## Work request:
Copy out all lines in the data below containing the string "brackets".

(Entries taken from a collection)

=== Section Start ===

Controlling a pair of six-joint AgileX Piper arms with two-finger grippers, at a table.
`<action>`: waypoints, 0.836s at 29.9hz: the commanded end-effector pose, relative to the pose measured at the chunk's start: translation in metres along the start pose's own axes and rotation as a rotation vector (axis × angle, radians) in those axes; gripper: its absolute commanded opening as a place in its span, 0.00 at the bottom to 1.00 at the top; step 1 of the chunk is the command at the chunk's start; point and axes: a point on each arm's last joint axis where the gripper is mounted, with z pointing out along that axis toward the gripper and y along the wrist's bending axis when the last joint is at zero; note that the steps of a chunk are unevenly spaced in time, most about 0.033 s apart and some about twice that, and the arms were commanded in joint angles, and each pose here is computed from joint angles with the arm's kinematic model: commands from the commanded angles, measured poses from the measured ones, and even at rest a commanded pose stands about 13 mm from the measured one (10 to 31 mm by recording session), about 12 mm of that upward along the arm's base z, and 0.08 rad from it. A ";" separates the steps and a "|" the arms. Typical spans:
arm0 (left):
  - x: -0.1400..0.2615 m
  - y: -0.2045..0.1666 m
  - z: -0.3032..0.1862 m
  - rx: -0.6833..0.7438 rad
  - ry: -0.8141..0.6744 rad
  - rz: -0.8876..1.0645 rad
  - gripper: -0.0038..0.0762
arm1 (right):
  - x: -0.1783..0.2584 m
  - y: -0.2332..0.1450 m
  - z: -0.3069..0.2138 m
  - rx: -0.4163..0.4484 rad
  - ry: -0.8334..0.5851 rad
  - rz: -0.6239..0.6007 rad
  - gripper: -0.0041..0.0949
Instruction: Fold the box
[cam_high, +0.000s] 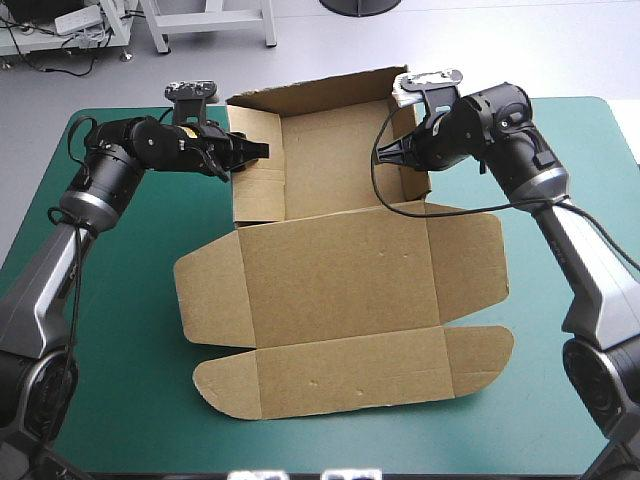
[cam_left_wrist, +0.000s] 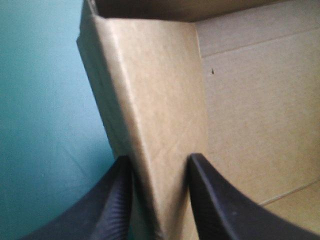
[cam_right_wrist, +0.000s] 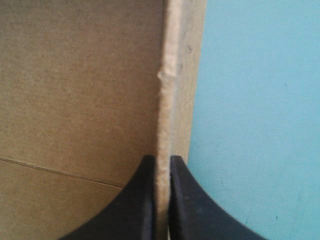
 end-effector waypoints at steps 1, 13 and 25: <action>-0.014 -0.025 -0.028 0.081 -0.127 -0.020 0.30 | -0.010 0.021 -0.026 -0.101 -0.134 0.007 0.04; -0.014 -0.025 -0.028 0.081 -0.127 -0.019 0.04 | -0.004 0.043 -0.025 -0.069 -0.119 -0.049 0.04; -0.009 -0.025 -0.026 -0.026 -0.098 0.007 0.04 | 0.004 0.049 -0.025 -0.044 -0.052 -0.070 0.04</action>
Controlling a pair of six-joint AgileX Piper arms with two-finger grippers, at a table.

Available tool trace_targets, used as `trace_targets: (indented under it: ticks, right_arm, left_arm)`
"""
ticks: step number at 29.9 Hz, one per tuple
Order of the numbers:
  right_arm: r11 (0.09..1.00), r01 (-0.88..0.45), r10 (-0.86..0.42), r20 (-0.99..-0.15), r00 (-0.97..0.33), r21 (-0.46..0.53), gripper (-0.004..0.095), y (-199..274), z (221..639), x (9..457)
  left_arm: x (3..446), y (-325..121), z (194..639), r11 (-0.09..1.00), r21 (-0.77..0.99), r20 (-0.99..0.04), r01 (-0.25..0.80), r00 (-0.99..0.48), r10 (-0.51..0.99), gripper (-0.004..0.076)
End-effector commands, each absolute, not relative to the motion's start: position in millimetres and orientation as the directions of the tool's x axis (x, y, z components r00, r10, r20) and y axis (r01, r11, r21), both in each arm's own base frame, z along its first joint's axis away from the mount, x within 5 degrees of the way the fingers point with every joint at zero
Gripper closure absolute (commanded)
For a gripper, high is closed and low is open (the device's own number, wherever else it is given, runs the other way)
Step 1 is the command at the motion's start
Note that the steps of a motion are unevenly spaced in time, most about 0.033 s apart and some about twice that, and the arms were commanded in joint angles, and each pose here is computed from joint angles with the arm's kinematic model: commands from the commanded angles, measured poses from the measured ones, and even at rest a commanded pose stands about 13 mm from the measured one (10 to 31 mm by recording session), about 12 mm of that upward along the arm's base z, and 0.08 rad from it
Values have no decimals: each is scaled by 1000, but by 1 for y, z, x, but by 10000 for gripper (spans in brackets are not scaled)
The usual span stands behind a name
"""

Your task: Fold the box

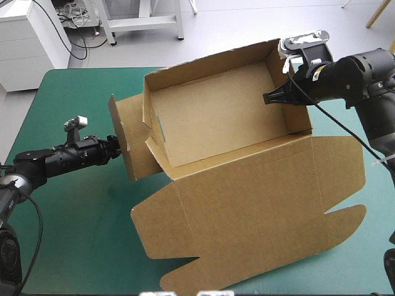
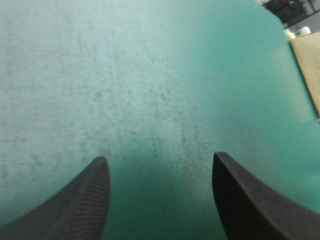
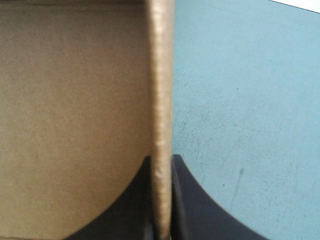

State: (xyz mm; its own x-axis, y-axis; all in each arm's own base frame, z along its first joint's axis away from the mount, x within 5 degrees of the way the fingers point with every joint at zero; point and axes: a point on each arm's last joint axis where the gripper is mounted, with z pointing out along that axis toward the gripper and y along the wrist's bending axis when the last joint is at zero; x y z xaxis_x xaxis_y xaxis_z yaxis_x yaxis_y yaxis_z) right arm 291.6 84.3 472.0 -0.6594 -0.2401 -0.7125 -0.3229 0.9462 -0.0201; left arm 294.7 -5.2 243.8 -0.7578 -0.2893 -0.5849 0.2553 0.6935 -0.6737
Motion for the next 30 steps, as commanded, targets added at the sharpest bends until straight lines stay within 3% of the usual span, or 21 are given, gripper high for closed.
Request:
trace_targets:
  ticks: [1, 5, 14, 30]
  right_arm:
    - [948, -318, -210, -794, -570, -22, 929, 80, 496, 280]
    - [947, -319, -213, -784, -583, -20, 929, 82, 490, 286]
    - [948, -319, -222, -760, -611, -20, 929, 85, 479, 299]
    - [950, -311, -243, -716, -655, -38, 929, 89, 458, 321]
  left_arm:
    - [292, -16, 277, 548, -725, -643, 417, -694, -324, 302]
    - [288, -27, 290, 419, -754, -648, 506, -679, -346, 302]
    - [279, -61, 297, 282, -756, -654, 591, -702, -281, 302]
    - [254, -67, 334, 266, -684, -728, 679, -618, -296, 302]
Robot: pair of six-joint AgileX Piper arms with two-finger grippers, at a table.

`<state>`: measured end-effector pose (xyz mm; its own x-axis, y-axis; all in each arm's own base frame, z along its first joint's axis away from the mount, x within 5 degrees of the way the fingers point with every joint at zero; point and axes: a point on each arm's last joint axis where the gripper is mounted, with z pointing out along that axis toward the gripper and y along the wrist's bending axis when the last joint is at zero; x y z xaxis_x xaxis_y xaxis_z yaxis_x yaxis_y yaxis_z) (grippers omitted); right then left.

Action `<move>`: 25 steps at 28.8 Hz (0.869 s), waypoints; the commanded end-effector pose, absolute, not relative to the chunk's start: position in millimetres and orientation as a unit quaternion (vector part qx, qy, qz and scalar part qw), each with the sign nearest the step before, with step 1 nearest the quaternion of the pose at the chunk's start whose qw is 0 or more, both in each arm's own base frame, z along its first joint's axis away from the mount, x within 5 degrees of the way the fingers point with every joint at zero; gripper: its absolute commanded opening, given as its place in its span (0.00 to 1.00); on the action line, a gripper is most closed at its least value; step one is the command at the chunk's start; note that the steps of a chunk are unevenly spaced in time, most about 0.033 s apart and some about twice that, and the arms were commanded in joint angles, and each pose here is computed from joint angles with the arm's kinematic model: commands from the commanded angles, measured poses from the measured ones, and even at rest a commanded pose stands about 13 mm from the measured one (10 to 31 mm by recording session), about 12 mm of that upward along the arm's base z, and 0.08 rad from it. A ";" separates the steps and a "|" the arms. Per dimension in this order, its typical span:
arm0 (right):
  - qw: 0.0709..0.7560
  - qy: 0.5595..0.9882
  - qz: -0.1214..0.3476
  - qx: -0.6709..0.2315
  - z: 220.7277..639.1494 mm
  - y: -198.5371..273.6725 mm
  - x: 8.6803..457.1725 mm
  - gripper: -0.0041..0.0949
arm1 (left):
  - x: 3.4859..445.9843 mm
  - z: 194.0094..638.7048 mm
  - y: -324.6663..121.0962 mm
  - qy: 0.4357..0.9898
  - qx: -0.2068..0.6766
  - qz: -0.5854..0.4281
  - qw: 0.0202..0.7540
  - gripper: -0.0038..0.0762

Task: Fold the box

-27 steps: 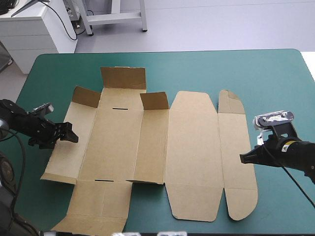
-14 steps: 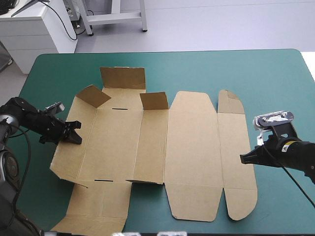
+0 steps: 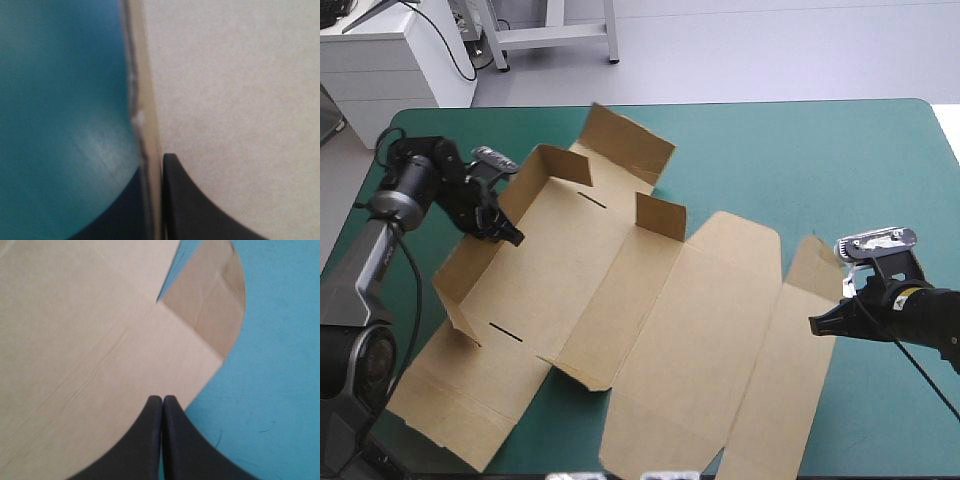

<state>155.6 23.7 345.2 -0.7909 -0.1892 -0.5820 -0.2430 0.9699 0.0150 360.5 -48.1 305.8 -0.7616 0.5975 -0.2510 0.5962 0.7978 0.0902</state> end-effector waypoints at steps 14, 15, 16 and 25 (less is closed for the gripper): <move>0.326 0.937 0.040 -0.116 354.7 22.2 156.5 0.02 | 348.9 375.3 -209.9 0.679 0.601 0.232 0.351 0.04; 0.326 0.937 0.040 -0.116 354.7 22.2 156.5 0.02 | 346.3 376.5 -214.7 0.669 0.608 0.240 0.353 0.04; 0.326 0.937 0.040 -0.116 354.7 22.2 156.5 0.02 | 344.3 375.6 -219.1 0.660 0.615 0.249 0.352 0.04; 0.340 0.933 0.043 -0.104 356.5 22.2 158.7 0.02 | 323.9 379.4 -244.2 0.624 0.631 0.293 0.356 0.04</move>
<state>155.0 23.6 344.8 -0.7962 -0.1879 -0.5751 -0.2417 0.9702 0.0177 336.3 -244.4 343.0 0.0101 0.9991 -0.0402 0.6842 0.0224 0.7289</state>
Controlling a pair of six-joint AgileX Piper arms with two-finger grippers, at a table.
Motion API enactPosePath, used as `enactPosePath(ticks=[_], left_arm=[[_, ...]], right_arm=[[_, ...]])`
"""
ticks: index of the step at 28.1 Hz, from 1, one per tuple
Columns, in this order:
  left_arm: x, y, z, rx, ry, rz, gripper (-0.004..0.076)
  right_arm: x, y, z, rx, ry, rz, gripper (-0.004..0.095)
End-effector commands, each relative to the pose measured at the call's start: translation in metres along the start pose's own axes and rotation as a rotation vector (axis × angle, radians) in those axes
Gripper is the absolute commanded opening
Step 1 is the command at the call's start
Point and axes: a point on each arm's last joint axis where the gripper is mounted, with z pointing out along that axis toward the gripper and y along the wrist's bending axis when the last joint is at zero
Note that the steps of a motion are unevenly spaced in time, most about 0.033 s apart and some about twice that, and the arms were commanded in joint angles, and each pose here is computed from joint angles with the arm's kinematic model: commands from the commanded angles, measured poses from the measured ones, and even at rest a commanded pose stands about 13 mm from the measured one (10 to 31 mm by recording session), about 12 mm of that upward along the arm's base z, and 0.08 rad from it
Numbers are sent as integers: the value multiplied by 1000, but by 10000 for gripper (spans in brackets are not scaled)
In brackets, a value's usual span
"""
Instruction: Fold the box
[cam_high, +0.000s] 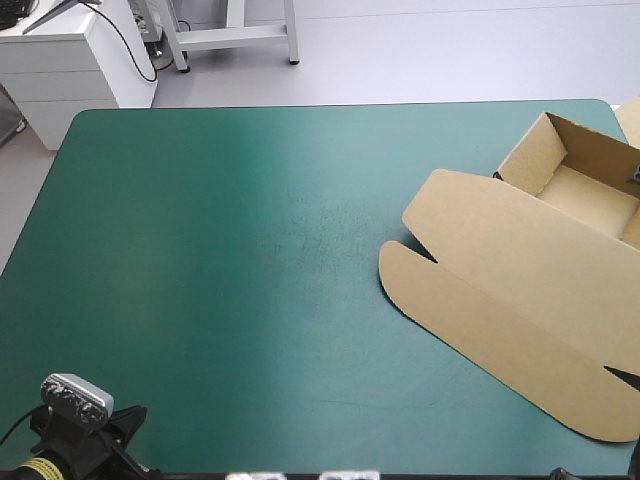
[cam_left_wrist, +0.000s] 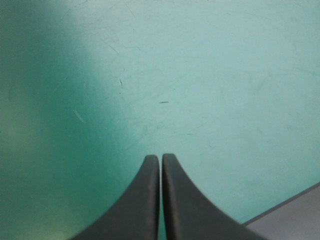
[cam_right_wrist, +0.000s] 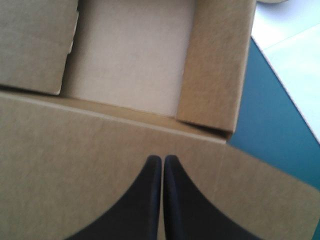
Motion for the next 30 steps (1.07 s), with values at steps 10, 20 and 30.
enactPosePath(ticks=[10,20,30], left_arm=[[-11,0,-4,1,-70,-12,-8],[-10,0,-4,1,-68,-7,-8],[-10,0,-4,1,-68,-7,-8]], right_arm=[[138,64,-140,-283,-321,-387,-15],[224,36,-120,-281,-306,-426,-16],[280,19,-68,-273,-222,-518,-16]])
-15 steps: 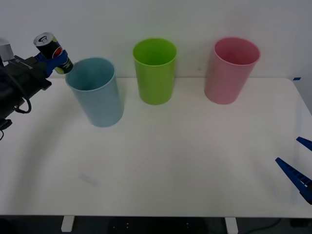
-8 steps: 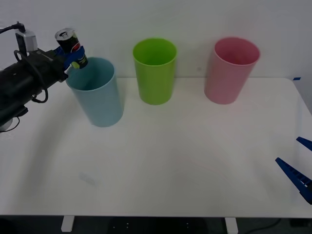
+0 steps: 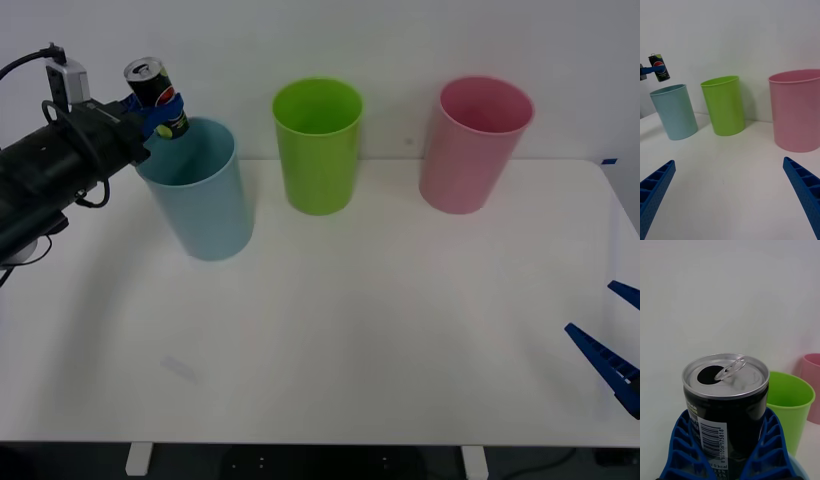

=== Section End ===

## Response:
Values have no decimals: each is scaled by 1000, but by 1 for y, z, x, but by 10000 for gripper (spans in brackets are not scaled)
Numbers are sent as integers: the value multiplied by 1000, but by 10000 for gripper (spans in brackets are not scaled)
In brackets, a value's usual span

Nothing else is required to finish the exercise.